No obstante, el guion de Andrew Bergman empieza a hacer aguas cuando la trama vuelve a la compañía de seguros y a las formalidades previas al abono a la viuda de los cinco millones de dólares de la cláusula de doble indemnización. La sorpresa para el público -que realmente no es tal- sobre la que se monta esa secuencia anuncia el cambio de tono y de estilo y la caída en la vulgaridad que experimenta el resto del metraje. Si bien O’Mara (Charles Durning), jefe del departamento de indemnizaciones, cree que hay gato encerrado y Leonard se da cuenta de que le han tomado el pelo, el guion abandona esta línea argumental (como renuncia a explotar las posibilidades que la familia de Leonard podría dar al guion) y apuesta por la bufonada autocomplaciente. Desaparecen el lenguaje sutil, los sobreentendidos y las elipsis y la historia se convierte en una irregular comedia física con algún que otro gag afortunado, como el intento de robo en casa de Winslow (Robert Stack), el mandamás de la compañía de seguros, hombre importante y bien relacionado que al principio de la historia se ha negado a ayudar a Leonard en su empeño de lograr unas becas para Yale, y una conclusión (otro intento de robo, esta vez en la oficina de la aseguradora) que, aun con algún ocasional golpe de talento humorístico (O’Mara atado y amordazado en el asiento posterior de un coche), parece demasiado forzada y estirada, se hace demasiado larga, y carece de toda lógica incluso desde el punto de vista de la locura propia del género screwball. El desenlace y el epílogo, igualmente forzados en la necesidad de una consecución del estilo «final feliz» propio de la comedia, rompe igualmente toda lógica narrativa y cualquier vinculación dramática o psicológica de los personajes con lo mostrado anteriormente. El caos existe únicamente en el guion y tras la cámara; delante de ella no parece haber más que un ánimo desaforado, unas situaciones desesperadas y unos actores desesperados por transmitir una comicidad excéntrica que no existe ni en el texto ni en el impulso del director.

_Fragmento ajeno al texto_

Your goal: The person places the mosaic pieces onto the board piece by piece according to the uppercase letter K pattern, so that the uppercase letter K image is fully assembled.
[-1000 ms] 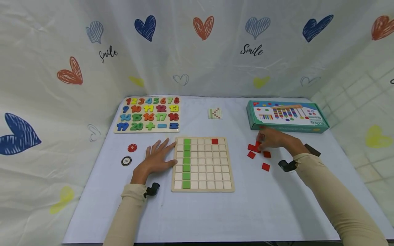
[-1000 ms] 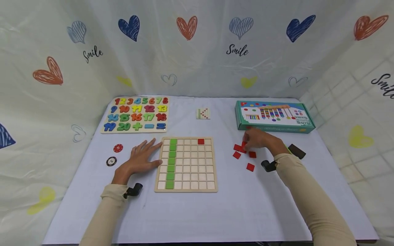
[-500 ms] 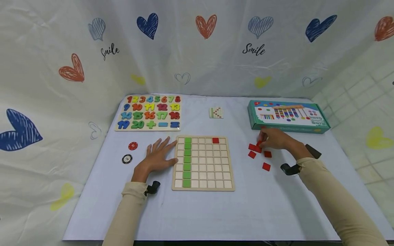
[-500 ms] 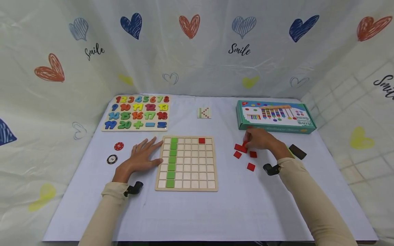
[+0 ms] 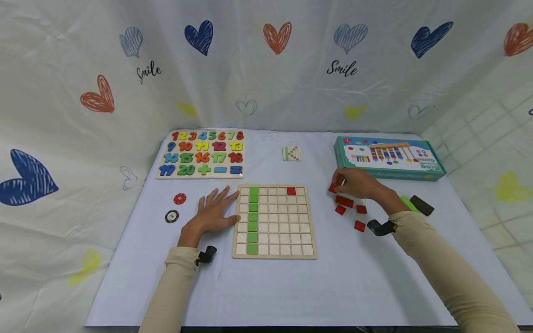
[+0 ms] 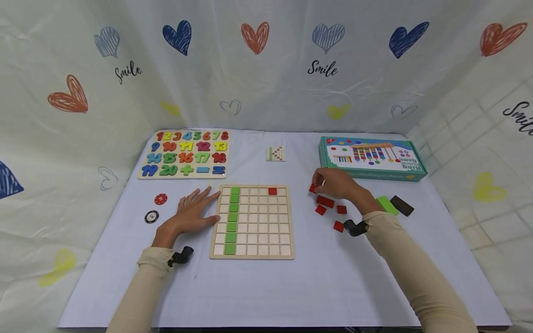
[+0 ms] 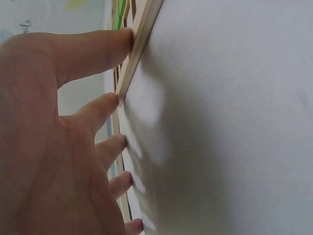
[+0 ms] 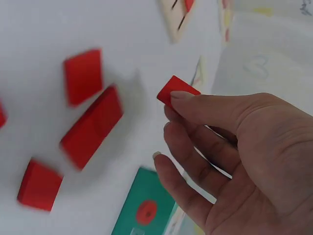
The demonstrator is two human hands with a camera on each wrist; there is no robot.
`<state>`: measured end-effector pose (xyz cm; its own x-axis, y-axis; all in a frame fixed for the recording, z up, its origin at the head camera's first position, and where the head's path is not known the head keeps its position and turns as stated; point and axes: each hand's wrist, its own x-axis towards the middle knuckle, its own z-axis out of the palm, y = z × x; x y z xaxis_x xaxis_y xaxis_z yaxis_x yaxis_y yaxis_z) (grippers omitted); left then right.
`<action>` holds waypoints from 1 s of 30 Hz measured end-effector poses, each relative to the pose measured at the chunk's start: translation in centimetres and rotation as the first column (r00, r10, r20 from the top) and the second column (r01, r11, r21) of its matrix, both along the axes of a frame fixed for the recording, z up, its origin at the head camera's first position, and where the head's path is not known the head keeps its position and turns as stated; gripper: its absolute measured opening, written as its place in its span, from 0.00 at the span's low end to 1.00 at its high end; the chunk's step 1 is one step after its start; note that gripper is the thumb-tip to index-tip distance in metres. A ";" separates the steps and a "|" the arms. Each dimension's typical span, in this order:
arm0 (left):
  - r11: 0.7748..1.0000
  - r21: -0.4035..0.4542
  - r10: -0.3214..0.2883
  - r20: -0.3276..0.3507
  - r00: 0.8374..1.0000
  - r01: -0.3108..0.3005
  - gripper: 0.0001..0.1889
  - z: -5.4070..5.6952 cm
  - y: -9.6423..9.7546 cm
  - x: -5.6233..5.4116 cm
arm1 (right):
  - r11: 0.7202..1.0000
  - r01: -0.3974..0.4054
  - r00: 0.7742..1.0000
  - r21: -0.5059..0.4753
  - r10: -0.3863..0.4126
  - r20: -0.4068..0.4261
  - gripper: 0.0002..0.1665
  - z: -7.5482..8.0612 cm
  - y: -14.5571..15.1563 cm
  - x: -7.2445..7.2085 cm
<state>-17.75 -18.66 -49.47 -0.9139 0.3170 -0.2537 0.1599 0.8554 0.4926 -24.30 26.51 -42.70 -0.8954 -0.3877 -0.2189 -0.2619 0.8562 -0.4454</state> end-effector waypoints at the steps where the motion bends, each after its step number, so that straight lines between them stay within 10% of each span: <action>1: 1.000 -0.001 -0.001 0.000 1.000 0.001 0.42 0.0 0.0 0.0 | 1.000 -0.001 1.000 -0.018 0.001 0.000 0.11 0.1 -0.7 0.0; 15: 1.000 -0.005 -0.012 -0.005 1.000 0.012 0.42 0.0 -0.1 0.0 | 0.949 -0.147 0.989 -0.280 0.140 -0.046 0.07 -1.6 -9.9 0.0; 30: 1.000 -0.011 -0.007 0.003 1.000 0.007 0.43 -0.5 0.0 -0.1 | 0.960 -0.175 0.983 -0.219 0.181 0.011 0.04 -3.7 -12.3 -0.6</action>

Los elementos estimables de la película, las interpretaciones de su reparto principal (Arkin, Falk, D’Angelo, Durning y Stack), entregados sin reservas a sus personajes aun con las carencias que manifiestan el guion literario y el diseño de las situaciones, el primer tramo en el que se plantea la acción que luego se abandonará sin mayores explicaciones ni consecuencias, el acierto puntual en algunos gags, y la juguetona e inspirada música de Bill Conti (acompañada en algunos fragmentos nada menos que por Mozart, que abre la película en una particular versión «vocal»), compensan, no obstante, el visionado de una película fallida que se hunde en el último tercio en la infructuosa búsqueda de una salida para la trama que no se encuentra más que como alambicado giro final, de una gracia que casi nunca transmite, y que, en suma, muestra el agotamiento de un cineasta de talento, Cassavetes, fuera de su elemento, perdido en la indeterminación de la película de encargo, desprovisto de sus mejores bazas como director, incapaz de sostenerse apoyándose en las únicas que conserva (el compromiso de los intérpretes), en un género que no es el suyo, en una estructura de estudio que le resultaba ajena, y que, por tanto, supone un epílogo agridulce, si no directamente triste, para su solvente trayectoria como rara avis de la vanguardia del cine norteamericano verdaderamente independiente, que prácticamente desapareció con él.